Last Friday, Trump used his emergency powers to sign an executive order that would allow the US Air Force to recall up to 1,000 pilots from retirement. The order was supposed to address the force's dire shortage of pilots: it currently needs another 1,500 of them.
The issue was brought up in June by John McCain (R-AZ), chairman of the Senate Armed Services Committee.
"This is a full-blown crisis, and if left unresolved, it will call into question the Air Force's ability to accomplish its mission," McCain said at the time.
"One is competition from commercial airlines," says Richard Aboulafia, an aviation analyst and vice president of the Teal Group, an aerospace and defense analysis and forecast company.
"Another is delays and funding shortfalls in training. And, due to military operations, utilization of the aircraft and crew has been higher than expected," he continued, according to USA Today.
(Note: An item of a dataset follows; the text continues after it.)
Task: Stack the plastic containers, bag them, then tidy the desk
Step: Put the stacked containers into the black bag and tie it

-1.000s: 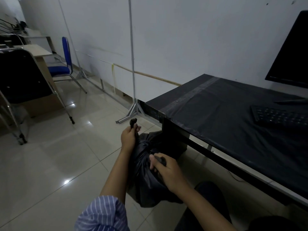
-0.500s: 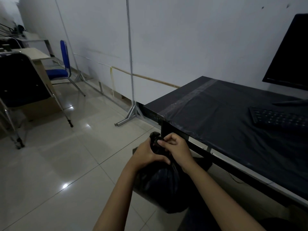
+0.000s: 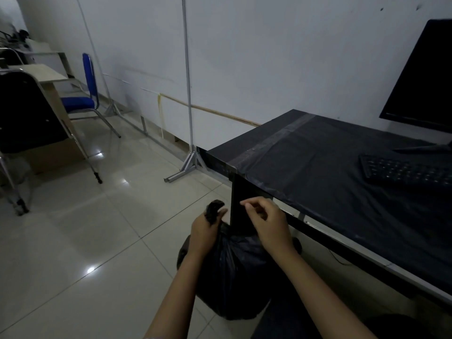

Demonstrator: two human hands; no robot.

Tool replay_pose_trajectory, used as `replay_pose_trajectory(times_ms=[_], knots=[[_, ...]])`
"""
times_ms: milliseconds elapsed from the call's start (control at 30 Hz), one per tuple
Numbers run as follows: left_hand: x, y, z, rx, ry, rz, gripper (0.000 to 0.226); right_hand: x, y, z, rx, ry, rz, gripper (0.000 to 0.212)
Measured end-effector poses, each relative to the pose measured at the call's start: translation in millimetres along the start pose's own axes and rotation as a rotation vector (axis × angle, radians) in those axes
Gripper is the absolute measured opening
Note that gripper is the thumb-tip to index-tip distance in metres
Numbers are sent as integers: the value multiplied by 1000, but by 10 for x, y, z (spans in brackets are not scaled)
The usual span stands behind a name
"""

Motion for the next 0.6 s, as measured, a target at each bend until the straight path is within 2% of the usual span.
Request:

Potential USAF pilots also end up taking other employment opportunities because military operations overseas mean too little time to spend with their families at home, CNBC reports.
According to Brig. Gen. Mike Koscheski, the Air Force's Aircrew Crisis Task Force director, the Air Force looks "to provide more time for the aircrew member to have with their family and some work time at home," although "there's limits to that based on mission requirements."
Among other benefits, an Air Force fighter jet or drone pilot is now entitled to a bonus of of $35,000 a year for up to 10 years, for a maximum of $350,000. It is undisclosed whether the recall authority will affect this bonus.
It may not matter: the Air Force says it does not intend to put Trump's executive order to use.
According to Ann Stefanek, the chief of Air Force media operations, "The Air Force does not currently intend to recall retired pilots to address the pilot shortage."
"We appreciate the authorities and flexibility delegated to us," she added in a statement.
Before the order, any US military branch could only bring up to 25 pilots from retirement.
The powers that allowed Trump to sign the order were first invoked by President George W. Bush following the 9/11 attacks. Those emergency powers were supposed to be temporary, but Trump is now the third US president to extend the state of national emergency that has already lasted for 16 years.